◆ **What the task asks**
The whole listing that follows is to be restated word for word, images excluded.
------------------------------------------------------------
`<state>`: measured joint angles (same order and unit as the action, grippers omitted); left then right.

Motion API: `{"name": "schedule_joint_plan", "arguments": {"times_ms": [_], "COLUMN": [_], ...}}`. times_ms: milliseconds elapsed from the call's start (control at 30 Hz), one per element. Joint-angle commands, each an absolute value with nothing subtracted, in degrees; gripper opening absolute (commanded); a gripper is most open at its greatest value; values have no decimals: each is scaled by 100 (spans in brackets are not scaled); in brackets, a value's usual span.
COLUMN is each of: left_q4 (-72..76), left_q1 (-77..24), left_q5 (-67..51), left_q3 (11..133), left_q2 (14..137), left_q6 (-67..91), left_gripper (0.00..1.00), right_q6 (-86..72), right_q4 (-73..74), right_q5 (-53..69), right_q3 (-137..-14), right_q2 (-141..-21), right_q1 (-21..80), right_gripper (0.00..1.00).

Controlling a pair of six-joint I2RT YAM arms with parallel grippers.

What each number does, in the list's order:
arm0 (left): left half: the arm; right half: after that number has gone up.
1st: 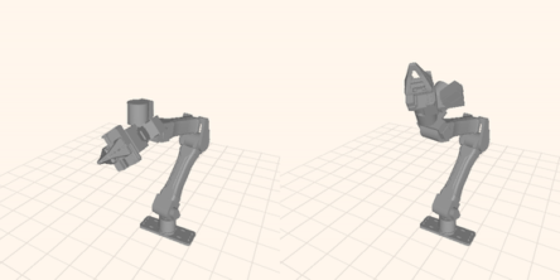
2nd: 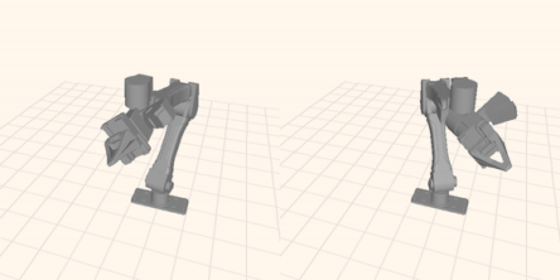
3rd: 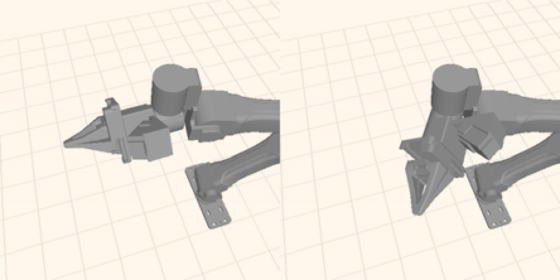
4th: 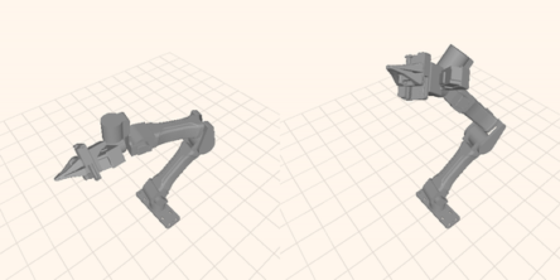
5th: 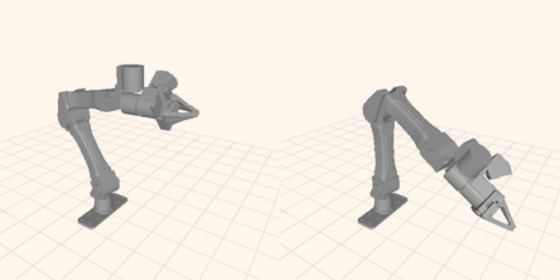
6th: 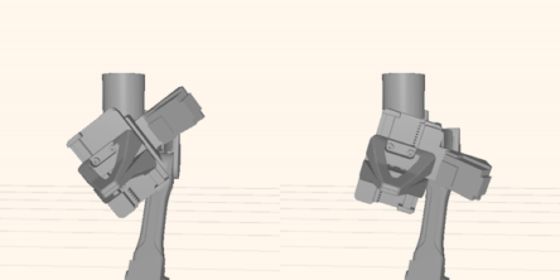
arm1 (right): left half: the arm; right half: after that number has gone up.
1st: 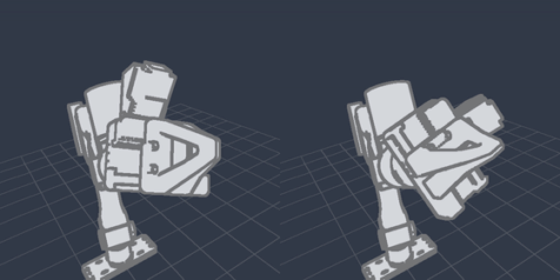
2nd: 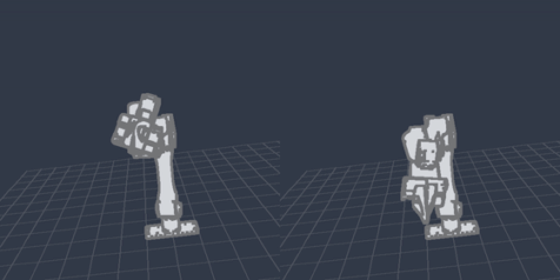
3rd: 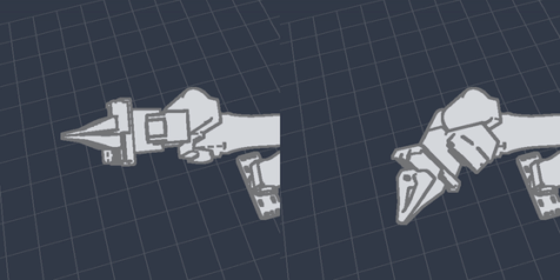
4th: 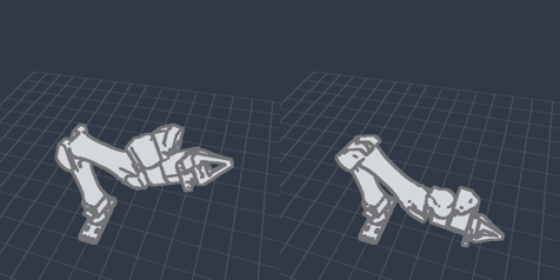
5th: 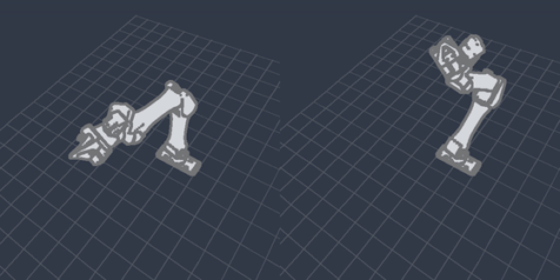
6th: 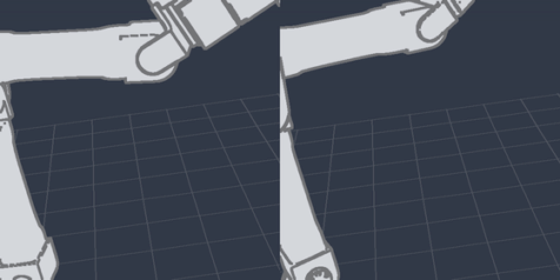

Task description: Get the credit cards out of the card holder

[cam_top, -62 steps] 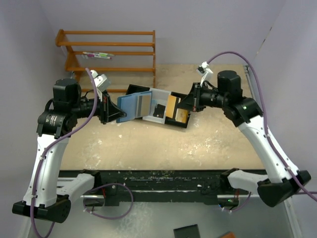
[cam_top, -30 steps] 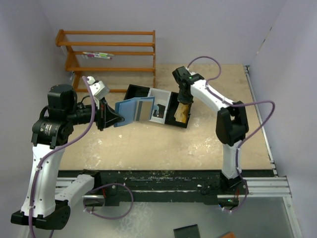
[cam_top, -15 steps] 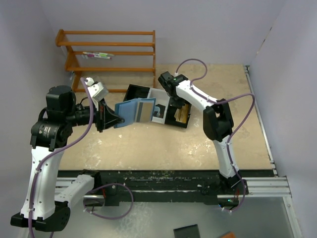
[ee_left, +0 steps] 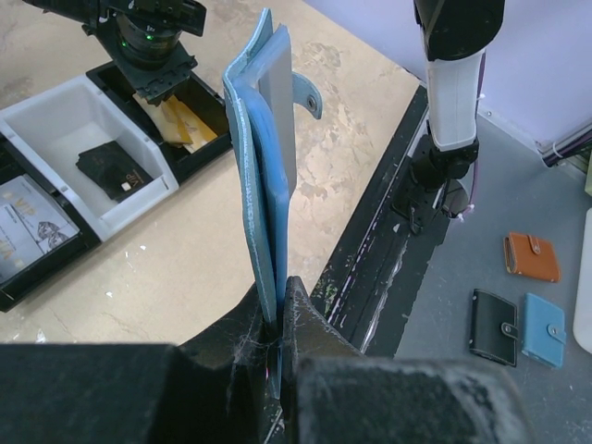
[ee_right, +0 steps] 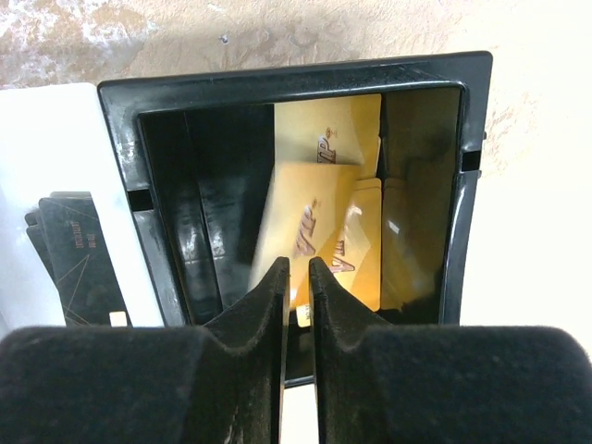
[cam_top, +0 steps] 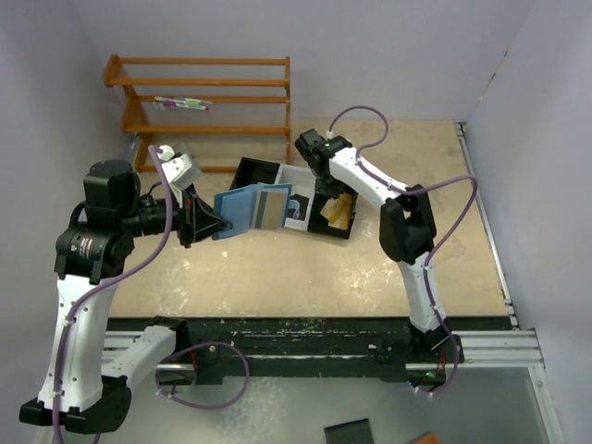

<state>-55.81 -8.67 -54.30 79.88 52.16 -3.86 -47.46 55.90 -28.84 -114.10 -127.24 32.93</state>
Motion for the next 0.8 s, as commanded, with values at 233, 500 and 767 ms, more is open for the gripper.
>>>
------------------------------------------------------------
◆ **Result of this exercise**
`<state>`: measured joint angles (same order and unit as the action, grippers omitted); left then right.

Motion API: `{"name": "schedule_joint_plan", "arguments": {"times_ms": [_], "COLUMN": [_], ...}}`. times_ms: milliseconds elapsed from the call's start (control at 30 Hz), one per element. Joint-angle commands, each an absolute value with nothing subtracted, in degrees; gripper opening absolute (commanded); a gripper is most open at its greatest value; values have no decimals: each is scaled by 100 (spans in brackets are not scaled); in brackets, a value's usual span.
COLUMN is each of: left_q4 (-72..76), left_q1 (-77..24), left_q5 (-67..51), left_q3 (11..133), left_q2 (14..137), left_q6 (-67..91), left_gripper (0.00..1.00), right_q6 (-86..72), right_q4 (-73..74), right_q5 (-53..69), right_q3 (-137..-14), right_q2 (-141..-21), right_q1 (-21..80), right_gripper (0.00..1.00).

Controlling a pair of six-joint I2RT YAM arms with parallel grippers.

What each number does, in the list's order:
arm0 (left): left half: the arm; right half: after that number has gone up.
1st: 
2nd: 
3rd: 
4th: 
5th: 
6th: 
arm1 (right): left half: the arm; right half: after that number has gone up.
1st: 
2nd: 
3rd: 
4th: 
5th: 
6th: 

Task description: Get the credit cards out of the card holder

[cam_top, -62 steps] 
[cam_top, -30 steps] 
[cam_top, -15 steps] 
[ee_left, +0 steps] 
[ee_right, +0 steps] 
[cam_top, +0 steps] 

<state>-55.81 -8.67 -54.30 79.88 52.16 -3.86 -47.46 55.90 -28.84 -114.10 -127.24 32.93</state>
Motion for the next 0.8 s, as commanded, with values at 233, 500 and 767 ms, more is open for the gripper.
>>>

Nothing else remains for this exercise.